The tea clerk corrected my pronunciation of tieguanyin when I asked for some. Even if I was wrong, and I’m pretty sure I wasn’t, I’m not sure that saying “Oh, you mean the tye-kwaahn-yeen?” is the best way to handle the question.
Add to that I have to keep pointing out to the clerks there just where the straight teas are …
—May I have 50grams of [staight tea]?
—Uh I don’t think we carry that.
—Right there, between the Pineapple Mint Chocolate Mate-Oolong with Rooibos and the Lavender White Cocoa Shells with Cayenne Parrot Beak Green.
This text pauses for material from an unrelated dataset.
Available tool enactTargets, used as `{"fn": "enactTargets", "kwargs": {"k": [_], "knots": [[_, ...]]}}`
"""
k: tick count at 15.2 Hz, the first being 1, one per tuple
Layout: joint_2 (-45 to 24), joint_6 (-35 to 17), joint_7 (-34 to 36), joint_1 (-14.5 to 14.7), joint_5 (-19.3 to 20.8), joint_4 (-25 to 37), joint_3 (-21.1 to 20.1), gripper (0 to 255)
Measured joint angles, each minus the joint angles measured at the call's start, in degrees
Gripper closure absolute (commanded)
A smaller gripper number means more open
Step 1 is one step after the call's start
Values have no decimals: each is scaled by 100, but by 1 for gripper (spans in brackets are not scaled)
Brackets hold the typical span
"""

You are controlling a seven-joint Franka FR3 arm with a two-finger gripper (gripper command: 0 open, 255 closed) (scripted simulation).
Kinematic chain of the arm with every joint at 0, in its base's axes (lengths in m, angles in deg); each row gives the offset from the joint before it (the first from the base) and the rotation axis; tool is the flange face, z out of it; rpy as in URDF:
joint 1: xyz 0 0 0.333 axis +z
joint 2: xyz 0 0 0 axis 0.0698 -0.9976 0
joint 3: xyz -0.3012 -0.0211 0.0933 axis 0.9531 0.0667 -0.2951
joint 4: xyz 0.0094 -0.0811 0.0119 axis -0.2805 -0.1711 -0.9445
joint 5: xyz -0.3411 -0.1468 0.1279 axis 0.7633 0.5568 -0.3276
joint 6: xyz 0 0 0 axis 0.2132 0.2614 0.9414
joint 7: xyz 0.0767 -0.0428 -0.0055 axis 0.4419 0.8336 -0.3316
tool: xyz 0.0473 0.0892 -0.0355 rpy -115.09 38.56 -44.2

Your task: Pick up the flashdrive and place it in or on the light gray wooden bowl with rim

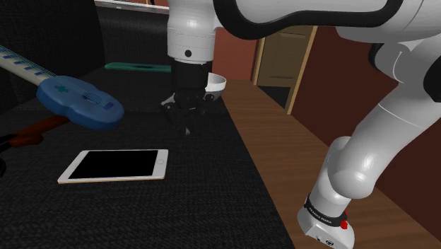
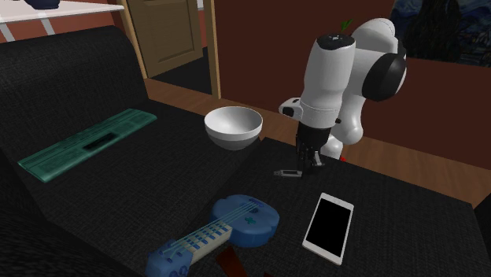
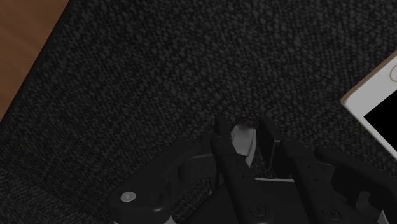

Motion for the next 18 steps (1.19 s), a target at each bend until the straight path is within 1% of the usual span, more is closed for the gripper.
{"fn": "enactTargets", "kwargs": {"k": [5,13,18], "knots": [[1,74,-8,3,-12,61,9,255],[-175,687,68,-26,79,825,-3,255],[-386,1090,165,-37,184,1414,-55,255]]}}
1 teabag for 300mL water @80C, steeped 3 minutes.
I’ve been a Stash customer since 1989, when I could buy little individual foil-wrapped teabags at various cafes on my university campus. I fell hard for Stash. The little colourful packets of Earl Grey (grey, of course), Jasmine Spice (purple),Darjeeling (light blue), Irish Breakfast (green) … far and away, the best tea I could get. When I discovered I could order Stash through the mail (looooong before the internet), I was ecstatic.
So I’m kindly inclined to Stash. Some of their blends I run from, screaming, but most of them work for me. Their Moroccan Mint does. Stash does mint well. When you open the packet, the spearmint is pungent and sharp, and the peppermint is refreshing. The green tea base is none too exciting, but the mints ad a touch of lemongrass lift it up. Delightful.
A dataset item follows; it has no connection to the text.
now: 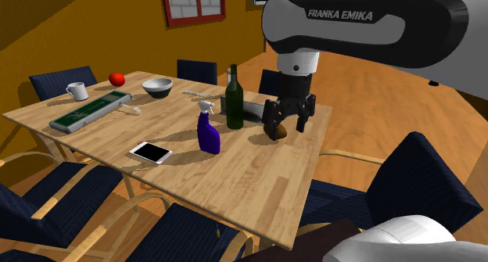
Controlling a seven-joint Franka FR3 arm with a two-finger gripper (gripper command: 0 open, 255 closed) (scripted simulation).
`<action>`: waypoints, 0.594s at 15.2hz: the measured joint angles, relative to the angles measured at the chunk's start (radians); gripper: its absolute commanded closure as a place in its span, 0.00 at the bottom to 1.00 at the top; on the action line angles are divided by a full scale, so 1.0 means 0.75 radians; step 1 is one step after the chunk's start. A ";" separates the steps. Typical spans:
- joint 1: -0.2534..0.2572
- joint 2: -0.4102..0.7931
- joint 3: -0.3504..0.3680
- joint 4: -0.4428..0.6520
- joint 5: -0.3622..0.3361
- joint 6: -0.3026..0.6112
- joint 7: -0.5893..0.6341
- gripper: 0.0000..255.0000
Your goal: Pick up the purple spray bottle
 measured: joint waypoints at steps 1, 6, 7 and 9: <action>0.000 0.000 0.000 0.000 0.000 0.000 0.000 0.00; 0.029 0.110 -0.020 -0.043 0.004 0.218 -0.116 0.00; 0.035 0.140 -0.028 -0.053 0.004 0.274 -0.149 0.00; 0.052 0.223 -0.035 -0.036 0.012 0.375 -0.205 0.00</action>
Made in a gourd with 85C water, multiple infusions.
I’ve made Main Squeeze as a tisane in the past, using 1.5 tsp for 300mL water and steeping it. This morning, I found my gourd. The result: intense. The fruits give an agreeable bitterness, a bit like pith in marmalade, while the mate itself is earthy and sweet. Overall I think I’d prefer plain mate in a gourd, but this is good. And potent.